Richard Holbrooke, the accused

Two weeks ago in his initial review by the ICTY prosecution, indicted Bosnian Serb Radovan Karadžić claimed that Richard Holbrooke, former US Envoy to Bosnia and broker of the Dayton Peace Accords, offered Karadžić immunity from arrest if he disappeared from political and public life. Karadžić said he signed a written agreement with Holbrooke in 1996 promising that he would not be sent to the Hague. Disregarded initially as one more wild claim made by an unhinged criminal given to bombastic speech, allegations that Holbrooke and the West protected Karadžić have since been made by more reputable sources.

Charles Ingrao, an history professor at Purdue and member of the Scholars’ Initiative, said in an interview with my editor last week that four sources in the US State Department confirmed Karadžić’s allegations: “A top State Department official with intimate knowledge of Holbrooke’s activities has confirmed that the Ambassador explicitly assured Karadzic that he would not be arrested, a concession known to several others at the State Department who have remained silent” said Ingrao.

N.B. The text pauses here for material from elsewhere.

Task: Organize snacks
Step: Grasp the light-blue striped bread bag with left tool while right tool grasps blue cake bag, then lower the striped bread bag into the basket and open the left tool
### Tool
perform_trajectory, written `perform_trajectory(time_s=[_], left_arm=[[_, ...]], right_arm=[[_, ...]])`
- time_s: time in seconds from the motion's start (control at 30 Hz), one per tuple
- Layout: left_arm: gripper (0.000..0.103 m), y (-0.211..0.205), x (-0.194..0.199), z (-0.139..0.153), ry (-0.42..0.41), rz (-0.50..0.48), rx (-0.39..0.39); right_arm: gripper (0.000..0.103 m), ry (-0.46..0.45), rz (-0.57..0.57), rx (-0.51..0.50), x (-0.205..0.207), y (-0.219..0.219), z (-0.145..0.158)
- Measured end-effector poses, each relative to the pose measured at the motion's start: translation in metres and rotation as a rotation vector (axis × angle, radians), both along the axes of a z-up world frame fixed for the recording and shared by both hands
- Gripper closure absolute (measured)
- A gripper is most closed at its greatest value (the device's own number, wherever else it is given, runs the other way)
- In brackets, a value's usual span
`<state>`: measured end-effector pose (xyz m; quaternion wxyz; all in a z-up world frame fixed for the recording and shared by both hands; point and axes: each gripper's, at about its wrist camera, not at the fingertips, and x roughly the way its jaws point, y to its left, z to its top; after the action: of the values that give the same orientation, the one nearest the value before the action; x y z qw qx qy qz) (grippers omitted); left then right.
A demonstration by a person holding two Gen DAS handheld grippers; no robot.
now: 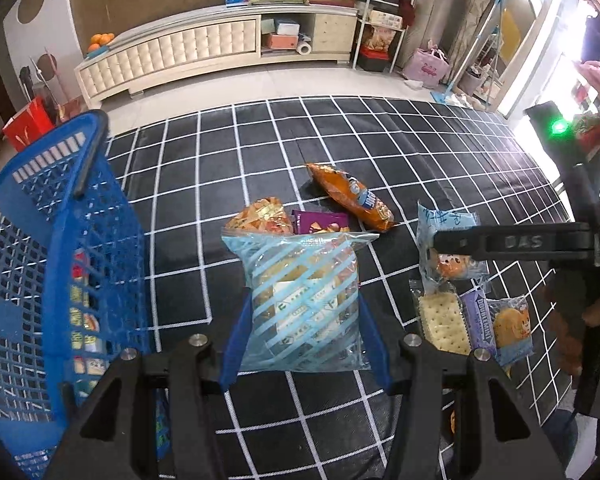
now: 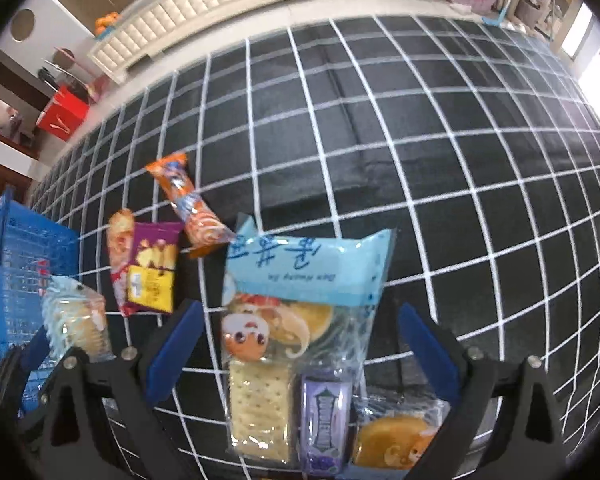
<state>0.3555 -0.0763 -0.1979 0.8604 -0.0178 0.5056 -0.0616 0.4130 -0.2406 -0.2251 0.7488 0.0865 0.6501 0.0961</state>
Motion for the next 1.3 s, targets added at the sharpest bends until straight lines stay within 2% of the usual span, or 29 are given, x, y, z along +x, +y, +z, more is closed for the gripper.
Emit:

Supporting this, Florence Hartmann, a spokeswoman for Carla Del Ponte, the former chief prosecutor for the ICTY, said that the United States, Britain, and France would regularly disrupt attempts to arrest Karadžić when investigators got too close: “Sometimes arrest operations were halted by Chirac personally, or other times by Clinton”, Hartmann told Blic. The third shoe dropped when James Luko, a former UN political affairs officer in Bosnia and Hague investigator, told a Belgrade newspaper that the Angus Ramsey, the former general of British peacekeepers in Bosnia, was ordered by London not to arrest Karadžić just minutes before his troops prepared to capture him in 1997.

The problem was not in Belgrade, it was in the West. Ingrao believes that Karadžić was protected because “It was feared that [his arrest] would destabilize the situation after the Dayton agreements.”

The validity Karadžić’s and former UN officials’s claim may be established in the next years of the Hague’s proceedings, though it is not hard now to imagine that the US would subvert its professed ideals to realpolitik. The important question is how this duplicity will be viewed by those in the Balkans. Most likely another exasperated shake of the head at a resented foreign presence.